* **What is expected**: In how many lines of the records below does the word "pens" appear? Reply with the number only.
BEGIN
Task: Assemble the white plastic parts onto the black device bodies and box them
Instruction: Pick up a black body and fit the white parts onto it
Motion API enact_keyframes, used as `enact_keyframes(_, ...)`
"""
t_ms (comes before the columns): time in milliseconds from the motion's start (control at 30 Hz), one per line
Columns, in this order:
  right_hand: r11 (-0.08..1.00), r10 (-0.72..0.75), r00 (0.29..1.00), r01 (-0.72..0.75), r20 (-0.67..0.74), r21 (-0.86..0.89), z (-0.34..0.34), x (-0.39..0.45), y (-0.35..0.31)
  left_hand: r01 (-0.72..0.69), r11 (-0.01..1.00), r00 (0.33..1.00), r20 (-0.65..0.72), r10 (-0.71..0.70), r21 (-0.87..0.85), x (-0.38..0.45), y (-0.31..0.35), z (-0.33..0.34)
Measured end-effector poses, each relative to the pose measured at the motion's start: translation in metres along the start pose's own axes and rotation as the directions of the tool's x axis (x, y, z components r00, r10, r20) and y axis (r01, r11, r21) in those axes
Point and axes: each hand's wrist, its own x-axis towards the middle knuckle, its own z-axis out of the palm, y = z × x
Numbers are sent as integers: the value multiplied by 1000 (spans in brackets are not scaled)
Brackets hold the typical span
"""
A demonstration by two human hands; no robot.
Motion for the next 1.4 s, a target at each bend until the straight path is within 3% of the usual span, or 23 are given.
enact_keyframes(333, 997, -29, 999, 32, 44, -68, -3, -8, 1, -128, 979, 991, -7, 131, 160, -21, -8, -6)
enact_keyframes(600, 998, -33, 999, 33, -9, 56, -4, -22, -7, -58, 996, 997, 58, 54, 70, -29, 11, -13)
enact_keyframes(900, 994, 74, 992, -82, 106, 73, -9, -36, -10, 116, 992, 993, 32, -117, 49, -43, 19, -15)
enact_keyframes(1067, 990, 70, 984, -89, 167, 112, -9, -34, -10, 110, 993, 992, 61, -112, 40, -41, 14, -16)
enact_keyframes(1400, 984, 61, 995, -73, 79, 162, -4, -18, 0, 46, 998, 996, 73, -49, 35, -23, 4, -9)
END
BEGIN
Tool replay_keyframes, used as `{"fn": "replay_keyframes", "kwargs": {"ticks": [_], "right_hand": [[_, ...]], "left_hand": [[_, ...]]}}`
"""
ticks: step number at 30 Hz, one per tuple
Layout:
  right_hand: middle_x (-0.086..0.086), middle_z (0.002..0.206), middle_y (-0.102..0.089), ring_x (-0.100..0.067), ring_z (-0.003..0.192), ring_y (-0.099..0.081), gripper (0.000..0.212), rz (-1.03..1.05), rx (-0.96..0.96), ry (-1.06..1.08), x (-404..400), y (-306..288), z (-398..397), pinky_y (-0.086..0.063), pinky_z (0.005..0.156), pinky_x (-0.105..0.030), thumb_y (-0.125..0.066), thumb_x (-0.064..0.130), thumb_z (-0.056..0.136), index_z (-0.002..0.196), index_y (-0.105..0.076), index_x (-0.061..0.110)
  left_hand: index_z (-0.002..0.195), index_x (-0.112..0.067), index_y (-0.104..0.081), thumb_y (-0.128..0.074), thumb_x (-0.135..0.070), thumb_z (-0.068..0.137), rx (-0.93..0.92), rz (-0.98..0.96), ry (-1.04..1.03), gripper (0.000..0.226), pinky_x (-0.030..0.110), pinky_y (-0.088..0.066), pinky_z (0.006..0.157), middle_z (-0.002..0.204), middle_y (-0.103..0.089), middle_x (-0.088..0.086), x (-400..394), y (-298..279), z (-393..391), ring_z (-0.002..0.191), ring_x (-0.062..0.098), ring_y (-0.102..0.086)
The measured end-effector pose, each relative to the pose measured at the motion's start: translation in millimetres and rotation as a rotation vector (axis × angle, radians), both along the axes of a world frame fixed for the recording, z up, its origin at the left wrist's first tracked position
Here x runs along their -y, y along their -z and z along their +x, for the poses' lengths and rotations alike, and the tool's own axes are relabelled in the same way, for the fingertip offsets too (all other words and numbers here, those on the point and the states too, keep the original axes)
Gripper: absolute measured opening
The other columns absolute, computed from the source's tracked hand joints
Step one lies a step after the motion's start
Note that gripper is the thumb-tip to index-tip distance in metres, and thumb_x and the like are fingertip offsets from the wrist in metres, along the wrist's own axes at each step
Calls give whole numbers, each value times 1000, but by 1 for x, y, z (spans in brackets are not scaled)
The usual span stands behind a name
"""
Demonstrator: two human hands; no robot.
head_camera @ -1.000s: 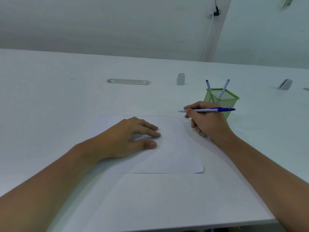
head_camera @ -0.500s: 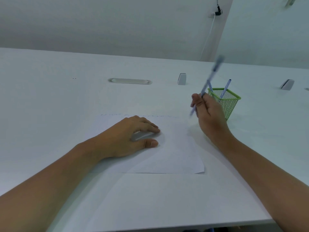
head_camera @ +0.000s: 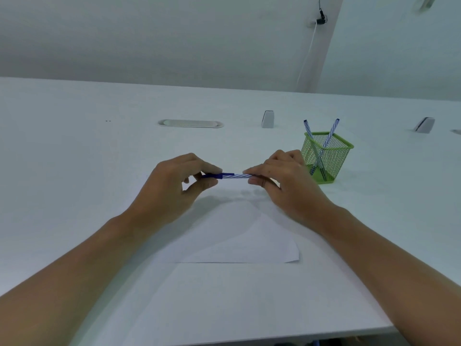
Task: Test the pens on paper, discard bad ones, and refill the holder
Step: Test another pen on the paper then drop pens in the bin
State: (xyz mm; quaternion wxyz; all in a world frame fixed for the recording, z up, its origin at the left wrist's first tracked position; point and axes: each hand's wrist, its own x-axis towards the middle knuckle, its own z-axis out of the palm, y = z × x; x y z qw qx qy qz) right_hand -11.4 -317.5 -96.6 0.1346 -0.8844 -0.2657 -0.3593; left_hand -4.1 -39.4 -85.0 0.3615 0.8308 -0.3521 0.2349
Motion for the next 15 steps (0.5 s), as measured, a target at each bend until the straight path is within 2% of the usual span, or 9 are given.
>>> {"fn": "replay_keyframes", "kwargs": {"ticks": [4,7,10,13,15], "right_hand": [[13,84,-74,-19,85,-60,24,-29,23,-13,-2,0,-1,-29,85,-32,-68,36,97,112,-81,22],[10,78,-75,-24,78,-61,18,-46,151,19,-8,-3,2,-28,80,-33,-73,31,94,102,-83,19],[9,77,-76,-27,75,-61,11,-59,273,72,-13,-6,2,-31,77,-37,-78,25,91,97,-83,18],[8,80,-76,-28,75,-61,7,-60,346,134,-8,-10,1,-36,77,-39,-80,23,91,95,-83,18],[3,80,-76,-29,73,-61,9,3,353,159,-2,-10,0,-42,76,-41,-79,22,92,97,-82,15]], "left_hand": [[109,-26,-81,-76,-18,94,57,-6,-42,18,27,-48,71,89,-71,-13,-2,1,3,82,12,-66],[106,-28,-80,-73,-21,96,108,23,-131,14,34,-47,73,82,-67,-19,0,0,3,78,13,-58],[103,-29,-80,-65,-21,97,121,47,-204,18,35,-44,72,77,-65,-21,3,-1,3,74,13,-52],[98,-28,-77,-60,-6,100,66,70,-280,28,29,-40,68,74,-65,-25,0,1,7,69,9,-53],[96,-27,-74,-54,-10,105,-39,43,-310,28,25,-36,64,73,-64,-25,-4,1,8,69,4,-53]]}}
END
* **Task response**: 2